I think I'm on the same page as everyone else as far as price, though I don't think we have to see absolute parity between the two styles--perhaps a 10% premium against the middle of the pricing band would be acceptable to most.

But what I'm waiting for is a SSD that actually can replace my NAS's drives. In that instance, I'm looking for price and longevity mostly. Speed isn't particularly important as the dozen drives can saturate a gigabit link without working terribly hard. So why hasn't a manufacturer come out with a medium format (3.5" rather than 2.5" or 5.25) SSD that can be stuffed chock to the gills with chips from the previous generation--where the fab is paid for and failure rates are low, so easy to make reliable profits on--and designed NAS drives? Start showing me 2-4Tb units in a larger case with good endurance within 10% of the price of something like a WD Red, and I suspect there's a vast amount of money to be made.

Nevermind that that same drive could be jammed into a normal desktop by an OEM for significantly cheaper than a 'fast' SSD of the more current designs, and allow the OEM to put a big sticker boasting about it having "not just an SSD but a bigger one than the competition" on the box, and I suspect they'd be onto a winner.

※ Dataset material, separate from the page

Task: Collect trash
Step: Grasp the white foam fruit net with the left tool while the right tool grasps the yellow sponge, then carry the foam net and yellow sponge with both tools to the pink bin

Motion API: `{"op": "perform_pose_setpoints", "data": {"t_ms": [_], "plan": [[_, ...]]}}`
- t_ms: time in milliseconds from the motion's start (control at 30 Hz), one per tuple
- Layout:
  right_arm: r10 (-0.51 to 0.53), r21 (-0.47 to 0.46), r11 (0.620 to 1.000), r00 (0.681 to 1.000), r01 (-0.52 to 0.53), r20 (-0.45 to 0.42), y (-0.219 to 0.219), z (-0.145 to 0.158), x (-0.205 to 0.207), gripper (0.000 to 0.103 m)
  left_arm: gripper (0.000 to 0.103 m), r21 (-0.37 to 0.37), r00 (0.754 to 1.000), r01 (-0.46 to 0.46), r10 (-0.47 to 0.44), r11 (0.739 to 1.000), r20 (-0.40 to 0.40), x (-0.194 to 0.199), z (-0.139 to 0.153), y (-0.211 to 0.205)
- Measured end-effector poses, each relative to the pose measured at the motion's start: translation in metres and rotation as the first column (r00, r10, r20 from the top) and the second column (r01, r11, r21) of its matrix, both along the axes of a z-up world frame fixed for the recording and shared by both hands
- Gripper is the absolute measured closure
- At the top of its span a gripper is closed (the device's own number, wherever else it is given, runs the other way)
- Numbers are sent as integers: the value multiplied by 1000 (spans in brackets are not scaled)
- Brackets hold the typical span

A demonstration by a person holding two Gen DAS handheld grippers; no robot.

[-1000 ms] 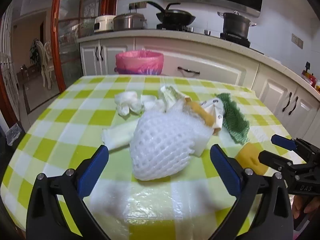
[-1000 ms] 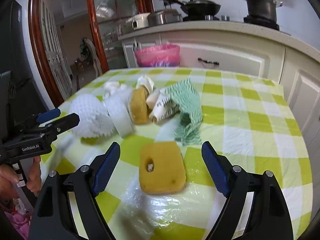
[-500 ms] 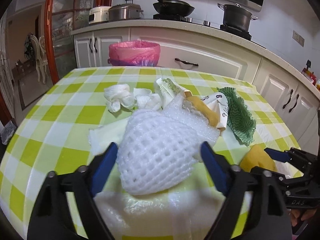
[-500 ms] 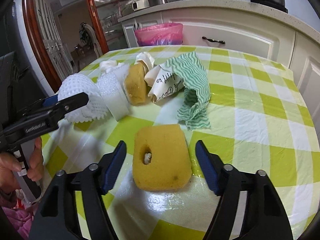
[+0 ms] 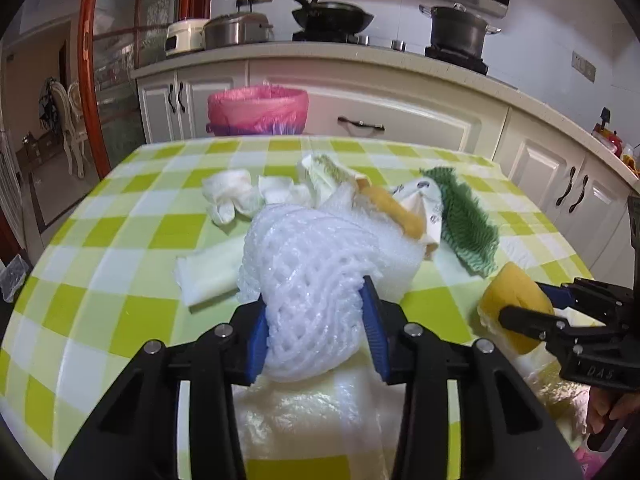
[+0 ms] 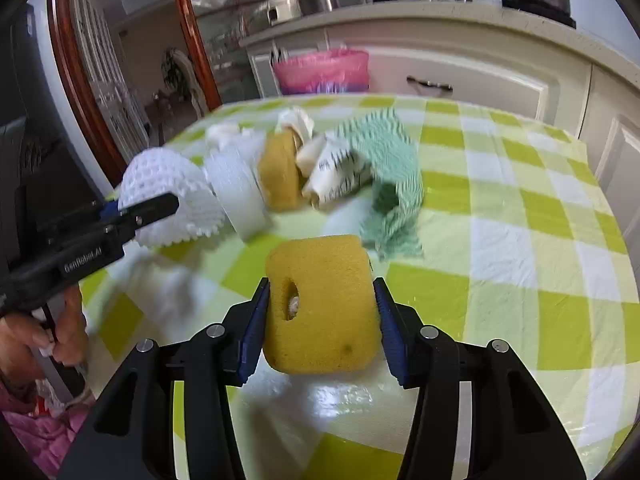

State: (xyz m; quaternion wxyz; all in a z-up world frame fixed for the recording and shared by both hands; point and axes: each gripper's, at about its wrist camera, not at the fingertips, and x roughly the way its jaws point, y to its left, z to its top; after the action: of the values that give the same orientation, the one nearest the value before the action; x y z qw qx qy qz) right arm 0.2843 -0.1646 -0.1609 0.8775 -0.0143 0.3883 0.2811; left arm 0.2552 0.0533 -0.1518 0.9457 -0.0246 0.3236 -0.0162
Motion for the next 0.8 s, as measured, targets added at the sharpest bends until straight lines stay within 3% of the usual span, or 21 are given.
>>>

But then I'm the cheapskate that's still using a dozen used rusty 2Tb drives in my NAS because that was the sweet spot for cost:space, and let ZFS pick up the reliability (which honestly, has been excellent). Makes you wonder just how fat the profit margins are, and how much that's pushing for bragging rights in the speed arena. That said, I just also put a fancy M.2 into my main gaming rig, and the speed is really noticable, but the pricing makes it dumb for storing ...uh... cat videos.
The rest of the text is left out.